This repository has the source code for the paper: TPCx-AI under the Microscope: A Benchmarking Debt Analysis, submitted at VLDB 2026.
In the folder notebooks/metadata_notebooks, you can find a set of notebooks to interactively analyze the TPCx-AI datasets and workloads at SF1.
For accessing the code for running an end-to-end evaluation on a remote server at SF1-30, please follow the instructions in the data_center folder.
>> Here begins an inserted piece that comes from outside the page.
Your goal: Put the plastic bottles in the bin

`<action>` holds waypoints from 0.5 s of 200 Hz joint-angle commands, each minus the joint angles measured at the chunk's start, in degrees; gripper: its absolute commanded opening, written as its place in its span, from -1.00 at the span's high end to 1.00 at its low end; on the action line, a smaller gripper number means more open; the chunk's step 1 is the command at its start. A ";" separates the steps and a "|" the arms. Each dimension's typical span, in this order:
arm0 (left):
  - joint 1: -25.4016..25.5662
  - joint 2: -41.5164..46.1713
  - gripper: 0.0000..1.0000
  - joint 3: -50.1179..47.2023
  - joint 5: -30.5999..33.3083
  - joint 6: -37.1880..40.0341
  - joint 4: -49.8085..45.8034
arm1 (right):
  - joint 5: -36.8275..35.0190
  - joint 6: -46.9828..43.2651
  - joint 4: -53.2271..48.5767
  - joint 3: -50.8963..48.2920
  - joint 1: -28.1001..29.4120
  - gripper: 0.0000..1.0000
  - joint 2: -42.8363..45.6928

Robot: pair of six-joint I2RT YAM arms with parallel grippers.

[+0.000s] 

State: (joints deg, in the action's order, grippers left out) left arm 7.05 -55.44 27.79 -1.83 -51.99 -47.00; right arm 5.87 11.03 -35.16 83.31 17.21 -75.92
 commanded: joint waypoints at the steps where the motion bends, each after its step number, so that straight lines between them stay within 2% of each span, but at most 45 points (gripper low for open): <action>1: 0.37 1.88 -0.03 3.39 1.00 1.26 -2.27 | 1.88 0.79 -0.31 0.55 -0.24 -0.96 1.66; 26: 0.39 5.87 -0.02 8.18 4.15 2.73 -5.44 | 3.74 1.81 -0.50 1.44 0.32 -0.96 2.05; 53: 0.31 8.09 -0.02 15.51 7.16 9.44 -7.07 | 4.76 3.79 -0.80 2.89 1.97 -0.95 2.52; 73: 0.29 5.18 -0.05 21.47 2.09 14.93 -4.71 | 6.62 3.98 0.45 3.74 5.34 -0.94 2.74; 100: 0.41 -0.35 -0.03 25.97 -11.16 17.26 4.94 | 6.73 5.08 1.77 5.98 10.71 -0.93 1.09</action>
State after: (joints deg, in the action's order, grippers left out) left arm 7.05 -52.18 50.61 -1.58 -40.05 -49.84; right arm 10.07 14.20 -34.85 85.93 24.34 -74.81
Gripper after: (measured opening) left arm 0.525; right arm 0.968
To set up the environment for an interactive SF1 data exploration on TPCx-AI data, please execute the steps below.
git clone https://github.com/ilin-t/tpcx-ai-2-analysis
https://drive.google.com/file/d/1IZPBFwakTzEQwO9cWeD-HVcQAm1O6L73/view?usp=sharing
mkdir data && cd data
unzip raw_data.zip
Install all TPCx-AI dependencies:
cd setup
bash setup-python.sh
The setup-python.sh script installs two environments:
- python-venv for
Use Cases: 1, 4, 8, 10 - python-venv-ks for
Use Cases: 2, 3, 5, 6, 7, 9
cd ../notebooks/metadata_notebooks/
In this folder, there all 10 all use cases with a step-by-step breakdown and metadata generation.
The pipelines generate long metadata files and visualizations of their data distribution and/or decision boundaries. To skip the metadata generation and analyze the json files independently, skip to Metadata Analysis.
To compare some of the pipelines and execute larger SF analysis on ready data, head to notebooks/analysis folder and run the notebooks inside python-venv.
The raw metadata can be found notebooks/json_outputs directory.
The default pipelines of TPCx-AI can be found in the pipelines directory in .py format and in notebooks/default_notebooks directory in the .ipynb format.